指揮官は出場機会の少ない20歳のSBに、明確な仕事を与えた。この日、ベンチに座った守備的な選手は小田と関川だけだった。スンヒョン退場のアクシデントでもプランを変えなかった理由がこの交代にあったのかもしれない。
土居のゴール、パトリックのPK。
それでも鹿島の劣勢は変わらない。
時計の針は87分から88分を指していた。抗議などもありアディショナルタイムは長くなることが予想された。
広島GKの林がCKのチャンスでゴールマウスを離れ、攻撃参加。ひとり少ない状況であと1点という判断が彼を動かしたのだろうか。
しかしそのCKを守り、奪ったボールから鹿島がカウンターをしかける。レオシルバからのパスを土居が受ける。

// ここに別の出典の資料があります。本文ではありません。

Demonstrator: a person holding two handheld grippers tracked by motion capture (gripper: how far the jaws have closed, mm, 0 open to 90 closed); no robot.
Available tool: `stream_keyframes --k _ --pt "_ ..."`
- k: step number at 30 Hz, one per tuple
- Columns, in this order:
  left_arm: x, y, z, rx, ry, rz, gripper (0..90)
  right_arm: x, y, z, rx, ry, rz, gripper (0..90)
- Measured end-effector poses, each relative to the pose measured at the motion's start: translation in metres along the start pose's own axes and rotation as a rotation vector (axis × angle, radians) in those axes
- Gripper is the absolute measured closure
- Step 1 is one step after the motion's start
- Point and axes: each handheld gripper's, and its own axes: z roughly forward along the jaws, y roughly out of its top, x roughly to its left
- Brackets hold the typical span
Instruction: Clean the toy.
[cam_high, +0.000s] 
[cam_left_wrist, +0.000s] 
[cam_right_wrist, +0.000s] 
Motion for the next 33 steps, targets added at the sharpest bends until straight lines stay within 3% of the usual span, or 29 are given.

「GKが走って戻ってくるのが見えて、『そういえばセットプレーで上がっていたな』と思った。それでゴールが見えたから蹴った。倒れながら、『入ってくれ』と思っていた」
倒れ込みながらも放ったシュートがゆっくりとゴールに吸い込まれて、鹿島のアウェイゴールが決まる。その時点で2-2の同点だったが、広島が勝ち抜けるためには、さらに2点を奪うことが必要になった。
アディショナルタイム5分が表示される。
そして試合終了間際、再びPA内で倒されて得たPKをパトリックが決めて、3-2になったところで試合終了の笛が鳴った。